The successful are those who lower their heads, not those who raise their voice; the system has the power to turn against you by convincing you that you are the one to blame.
Albania is full of the resigned: with a glass in hand and a cigarette that doesn’t go out, with cynical smiles, with humor and revolt… on social networks, with the crushing expression “it’s not worth it, this country can’t be fixed,” no longer speaking, no longer protesting, no longer suing, no longer demanding rights, just accepting evil as inevitable.
They inherit the threads and wealth, others inherit the departure to their children; when told “don’t speak what you want,” “don’t oppose,” “don’t ask,” “don’t dream of another Albania,” “study hard, leave for Germany.”
They prepare their children to inherit the wealth; most prepare them to leave the country, not to face it.
They prepare their children to take everything in hand; most prepare them to give up.
Growing up with dignity, working with dedication, speaking with courage is a slow self-destruction, not because you are surrounded by enemies, but because everywhere around you are the resigned. And when the resigned become the majority, evil walks and lives among us as normal.
Hope
A new generation, perhaps raised far from Albania, but with an untamed love for the country kept alive by their parents, who doesn’t sit in offices waiting for a turn for some favor, who goes to job interviews without a friend’s phone call, who doesn’t take selfies with power even though they can, who doesn’t recite and sing along with evil treating it as good.
That generation that does not see evil as a bridge to benefit themselves and their family but as a wall that must be knocked down and broken together with their peers.
That generation that doesn’t seek power tomorrow but over time, because they know that evil has deep roots, but they don’t tire, don’t surrender, don’t remain silent. That generation learns, studies the laws, understands the system, understands people, does not get disappointed immediately, knows the monster to be defeated and does not capitulate.
That clean, well-educated and properly schooled generation that speaks up when it sees injustice, that does not ignore or embrace corruption, that when it sees oppressors and ignorant people raised does not applaud them but shouts at them, that does not put on a show with itself like its predecessors, that does not allow everything to be sold while it takes a needle’s point for itself, that does not see honesty as a burden and words as a luxury.
That generation will teach children to stay, not to leave, to seek justice even for strangers more than for small personal gain, not to cling to power like a fly to honey.
That generation will surpass all previous generations because it will overcome the mentality of the bowed head, silence, and hope by standing in line.
That blessed generation will see Albania as a project, not as inheritance, and they will make that project beloved and livable, not so much physically but much more morally.
It is that generation that will see itself as citizens, not as “boss rulers,” that will not pride itself on the wealth gained from the seat given by the people, that generation will understand that the country does not need many leaders but fewer deceivers. That generation will not see the vote as a lottery ticket for personal problems, but as a mirror of conscience, as representation of values.
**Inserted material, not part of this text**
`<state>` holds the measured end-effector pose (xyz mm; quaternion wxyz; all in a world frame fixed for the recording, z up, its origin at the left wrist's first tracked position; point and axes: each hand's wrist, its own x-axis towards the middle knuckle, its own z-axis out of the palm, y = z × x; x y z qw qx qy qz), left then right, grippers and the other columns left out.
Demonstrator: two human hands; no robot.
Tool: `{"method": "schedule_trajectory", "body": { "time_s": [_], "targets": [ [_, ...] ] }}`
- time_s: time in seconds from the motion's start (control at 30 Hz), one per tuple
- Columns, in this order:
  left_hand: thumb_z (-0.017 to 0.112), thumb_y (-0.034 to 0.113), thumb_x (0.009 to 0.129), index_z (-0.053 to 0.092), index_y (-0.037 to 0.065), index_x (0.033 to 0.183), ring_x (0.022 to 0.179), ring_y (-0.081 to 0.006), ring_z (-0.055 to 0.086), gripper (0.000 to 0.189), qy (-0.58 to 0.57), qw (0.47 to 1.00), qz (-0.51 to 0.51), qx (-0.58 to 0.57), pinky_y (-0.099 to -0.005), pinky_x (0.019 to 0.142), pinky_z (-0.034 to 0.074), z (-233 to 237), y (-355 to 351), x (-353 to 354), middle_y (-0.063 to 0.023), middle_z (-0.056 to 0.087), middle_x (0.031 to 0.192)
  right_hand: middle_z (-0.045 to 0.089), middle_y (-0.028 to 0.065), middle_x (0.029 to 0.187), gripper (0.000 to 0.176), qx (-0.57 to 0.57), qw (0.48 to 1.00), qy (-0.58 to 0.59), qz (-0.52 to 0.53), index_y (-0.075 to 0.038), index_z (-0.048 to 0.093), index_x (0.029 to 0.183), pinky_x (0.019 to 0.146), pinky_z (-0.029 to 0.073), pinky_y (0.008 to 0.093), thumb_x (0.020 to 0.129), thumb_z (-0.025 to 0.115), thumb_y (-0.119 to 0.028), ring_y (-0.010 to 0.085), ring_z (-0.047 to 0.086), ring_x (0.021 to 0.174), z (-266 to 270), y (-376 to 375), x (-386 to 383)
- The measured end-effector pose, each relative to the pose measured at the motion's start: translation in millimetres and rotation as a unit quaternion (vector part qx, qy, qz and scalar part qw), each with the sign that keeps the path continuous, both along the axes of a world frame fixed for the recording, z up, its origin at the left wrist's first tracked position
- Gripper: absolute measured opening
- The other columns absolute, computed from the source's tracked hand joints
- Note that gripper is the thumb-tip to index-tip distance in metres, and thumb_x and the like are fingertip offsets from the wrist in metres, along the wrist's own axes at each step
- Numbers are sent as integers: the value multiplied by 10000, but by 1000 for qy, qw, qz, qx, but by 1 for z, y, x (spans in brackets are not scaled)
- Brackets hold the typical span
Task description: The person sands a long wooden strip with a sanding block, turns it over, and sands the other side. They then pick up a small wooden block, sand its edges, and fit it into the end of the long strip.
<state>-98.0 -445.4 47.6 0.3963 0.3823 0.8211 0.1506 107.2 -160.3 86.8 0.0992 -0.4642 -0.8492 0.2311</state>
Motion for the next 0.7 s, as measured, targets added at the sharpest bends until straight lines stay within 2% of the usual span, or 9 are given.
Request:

Of course, they will be mocked, laughed at, underestimated, told “idealistic and utopian children who don’t understand life,” but then they will be feared, because that generation does not hide, does not buy itself, does not shrink or purse its lips, does not recite under the leader’s smile.
And maybe then, even thousands of capable but friendless young people, thousands of others bent early by ideas of enrichment, robbery and careerism without merit, will gather together and decide: This country is not to leave, it is to be made. Come, let’s clean it up and make it. It has happened elsewhere, it will definitely happen in Albania too.
Arizaj është gazetar me një eksperiencë të gjatë në median shqiptare.
Ai ka drejtuar një sërë gazetash të përditshme dhe së fundi i fokusuar në zhanrin e analizave.
Edmond Arizaj është diplomuar pranë Universitetit të Tiranës në degën Gazetari.